Recorded data Block Start
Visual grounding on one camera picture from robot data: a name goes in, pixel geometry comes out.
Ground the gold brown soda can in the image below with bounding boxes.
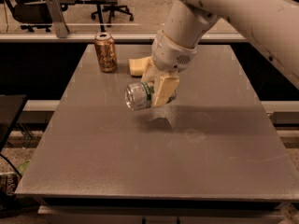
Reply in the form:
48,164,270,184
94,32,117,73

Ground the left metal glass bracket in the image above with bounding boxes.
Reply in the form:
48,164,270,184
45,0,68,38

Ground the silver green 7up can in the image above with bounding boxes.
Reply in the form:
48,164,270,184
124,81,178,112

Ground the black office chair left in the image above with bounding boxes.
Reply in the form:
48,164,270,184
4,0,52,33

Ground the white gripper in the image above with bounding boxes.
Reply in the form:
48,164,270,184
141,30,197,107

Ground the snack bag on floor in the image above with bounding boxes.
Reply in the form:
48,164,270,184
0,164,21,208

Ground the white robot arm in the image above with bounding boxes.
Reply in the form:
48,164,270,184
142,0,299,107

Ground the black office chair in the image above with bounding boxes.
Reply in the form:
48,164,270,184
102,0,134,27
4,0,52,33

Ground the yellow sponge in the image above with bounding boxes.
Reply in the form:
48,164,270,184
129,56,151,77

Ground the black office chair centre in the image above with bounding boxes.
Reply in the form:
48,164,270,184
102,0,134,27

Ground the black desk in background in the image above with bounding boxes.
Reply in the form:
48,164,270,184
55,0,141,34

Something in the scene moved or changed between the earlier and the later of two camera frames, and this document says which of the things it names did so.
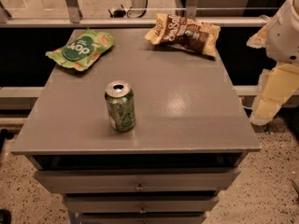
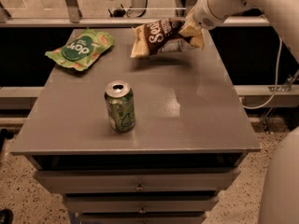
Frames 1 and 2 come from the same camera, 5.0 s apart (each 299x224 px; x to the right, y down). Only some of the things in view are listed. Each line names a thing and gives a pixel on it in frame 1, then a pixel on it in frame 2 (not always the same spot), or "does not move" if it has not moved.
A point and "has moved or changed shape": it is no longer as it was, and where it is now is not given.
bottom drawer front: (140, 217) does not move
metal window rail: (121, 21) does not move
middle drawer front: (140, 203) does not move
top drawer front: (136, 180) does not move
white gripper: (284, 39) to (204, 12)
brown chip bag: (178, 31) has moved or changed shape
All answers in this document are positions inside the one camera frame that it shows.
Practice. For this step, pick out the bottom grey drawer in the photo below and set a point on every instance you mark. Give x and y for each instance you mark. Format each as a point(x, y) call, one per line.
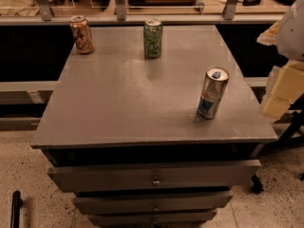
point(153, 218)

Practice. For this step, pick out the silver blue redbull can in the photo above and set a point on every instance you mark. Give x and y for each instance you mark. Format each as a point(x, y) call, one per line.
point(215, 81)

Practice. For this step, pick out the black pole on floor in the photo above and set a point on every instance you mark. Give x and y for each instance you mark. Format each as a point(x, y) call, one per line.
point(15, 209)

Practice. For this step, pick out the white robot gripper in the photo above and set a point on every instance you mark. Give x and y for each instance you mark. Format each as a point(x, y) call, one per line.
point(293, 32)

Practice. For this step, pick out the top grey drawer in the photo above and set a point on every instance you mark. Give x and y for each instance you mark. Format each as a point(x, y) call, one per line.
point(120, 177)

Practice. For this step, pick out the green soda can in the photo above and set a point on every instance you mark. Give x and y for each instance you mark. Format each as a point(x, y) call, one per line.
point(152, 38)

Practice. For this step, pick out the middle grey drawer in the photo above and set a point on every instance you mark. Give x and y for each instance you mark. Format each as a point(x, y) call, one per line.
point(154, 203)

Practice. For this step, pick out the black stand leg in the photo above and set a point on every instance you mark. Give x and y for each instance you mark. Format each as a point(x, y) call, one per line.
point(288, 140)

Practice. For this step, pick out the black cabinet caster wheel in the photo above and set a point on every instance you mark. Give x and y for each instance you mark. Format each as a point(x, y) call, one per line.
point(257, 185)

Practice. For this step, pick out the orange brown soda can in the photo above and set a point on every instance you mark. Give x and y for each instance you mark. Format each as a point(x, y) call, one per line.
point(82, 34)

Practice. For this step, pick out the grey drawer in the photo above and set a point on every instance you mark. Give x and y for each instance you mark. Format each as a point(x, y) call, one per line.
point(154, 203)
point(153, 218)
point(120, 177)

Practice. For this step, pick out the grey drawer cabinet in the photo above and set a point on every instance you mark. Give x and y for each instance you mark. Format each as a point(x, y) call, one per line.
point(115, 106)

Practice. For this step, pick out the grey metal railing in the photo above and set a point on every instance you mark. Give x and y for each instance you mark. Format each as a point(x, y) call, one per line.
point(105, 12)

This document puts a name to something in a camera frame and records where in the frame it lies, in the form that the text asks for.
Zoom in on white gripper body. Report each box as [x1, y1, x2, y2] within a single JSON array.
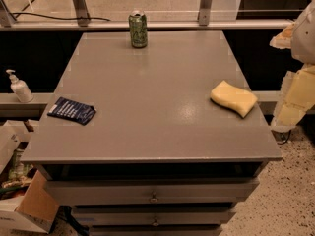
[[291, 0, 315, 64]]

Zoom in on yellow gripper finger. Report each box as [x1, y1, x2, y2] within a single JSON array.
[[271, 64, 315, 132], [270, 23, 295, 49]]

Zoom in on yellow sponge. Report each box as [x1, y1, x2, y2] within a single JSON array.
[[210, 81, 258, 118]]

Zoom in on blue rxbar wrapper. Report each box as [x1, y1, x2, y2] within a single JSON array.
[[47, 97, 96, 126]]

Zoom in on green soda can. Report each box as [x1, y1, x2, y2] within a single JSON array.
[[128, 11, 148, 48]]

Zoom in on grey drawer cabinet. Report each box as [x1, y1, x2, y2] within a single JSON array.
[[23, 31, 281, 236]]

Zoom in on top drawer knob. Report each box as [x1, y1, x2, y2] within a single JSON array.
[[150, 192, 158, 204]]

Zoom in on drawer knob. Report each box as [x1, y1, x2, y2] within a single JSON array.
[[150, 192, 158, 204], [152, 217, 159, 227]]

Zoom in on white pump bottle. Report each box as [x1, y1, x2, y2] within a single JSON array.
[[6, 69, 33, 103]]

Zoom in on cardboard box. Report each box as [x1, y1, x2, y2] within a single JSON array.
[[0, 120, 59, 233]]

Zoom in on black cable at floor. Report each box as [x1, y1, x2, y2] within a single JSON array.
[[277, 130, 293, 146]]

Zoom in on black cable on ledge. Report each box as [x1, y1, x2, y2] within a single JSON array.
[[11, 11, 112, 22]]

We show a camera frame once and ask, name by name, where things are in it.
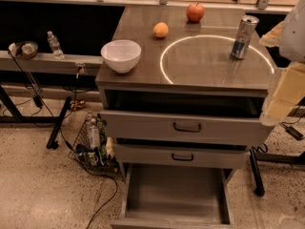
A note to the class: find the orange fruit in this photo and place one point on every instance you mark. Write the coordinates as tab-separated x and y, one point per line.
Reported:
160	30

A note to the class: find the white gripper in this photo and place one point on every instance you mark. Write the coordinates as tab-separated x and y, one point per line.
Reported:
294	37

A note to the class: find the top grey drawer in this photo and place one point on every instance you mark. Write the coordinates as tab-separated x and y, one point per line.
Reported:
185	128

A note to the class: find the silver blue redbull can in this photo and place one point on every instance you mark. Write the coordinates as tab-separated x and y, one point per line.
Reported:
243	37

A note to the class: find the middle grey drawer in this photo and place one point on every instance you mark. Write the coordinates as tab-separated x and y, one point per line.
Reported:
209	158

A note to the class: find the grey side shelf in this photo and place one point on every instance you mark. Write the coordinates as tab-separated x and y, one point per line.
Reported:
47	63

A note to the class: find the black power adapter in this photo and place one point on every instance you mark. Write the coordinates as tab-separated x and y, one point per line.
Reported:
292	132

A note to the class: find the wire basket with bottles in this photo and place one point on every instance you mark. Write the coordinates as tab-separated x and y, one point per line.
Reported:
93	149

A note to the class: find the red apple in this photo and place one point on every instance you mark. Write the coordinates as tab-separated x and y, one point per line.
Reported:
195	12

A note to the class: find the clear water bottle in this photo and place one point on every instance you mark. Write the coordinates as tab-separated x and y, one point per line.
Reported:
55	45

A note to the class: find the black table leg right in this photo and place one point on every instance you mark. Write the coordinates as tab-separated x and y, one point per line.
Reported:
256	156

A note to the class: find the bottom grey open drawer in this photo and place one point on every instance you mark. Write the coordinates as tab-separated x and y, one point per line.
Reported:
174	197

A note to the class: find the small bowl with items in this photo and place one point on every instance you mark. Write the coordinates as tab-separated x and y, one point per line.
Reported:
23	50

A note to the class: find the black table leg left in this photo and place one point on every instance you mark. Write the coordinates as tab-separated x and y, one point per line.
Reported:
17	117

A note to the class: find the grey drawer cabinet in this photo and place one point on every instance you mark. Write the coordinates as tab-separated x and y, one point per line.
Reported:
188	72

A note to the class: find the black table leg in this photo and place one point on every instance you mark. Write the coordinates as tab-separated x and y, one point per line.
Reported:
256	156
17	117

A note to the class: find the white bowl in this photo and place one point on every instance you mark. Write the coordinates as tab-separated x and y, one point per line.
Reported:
Recorded data Block End
*Exercise aim*:
Where a line of the records includes "things", copy it.

*Reply to the task*:
Something in the scene moved or changed between the earlier and the later of two camera frames, and this document says which of the things it names did so.
Frames 1 and 2 come from the same camera, 5.0 s apart (each 299x224 px; x to the right, y down). Only some of the things in view are listed. Each line names a thing and gives a pixel on it in frame 1, then a pixel on it in frame 2 (not always the same spot), or "does not move" if it has not moved.
We show a camera frame once and ask, name by name, where things are in it.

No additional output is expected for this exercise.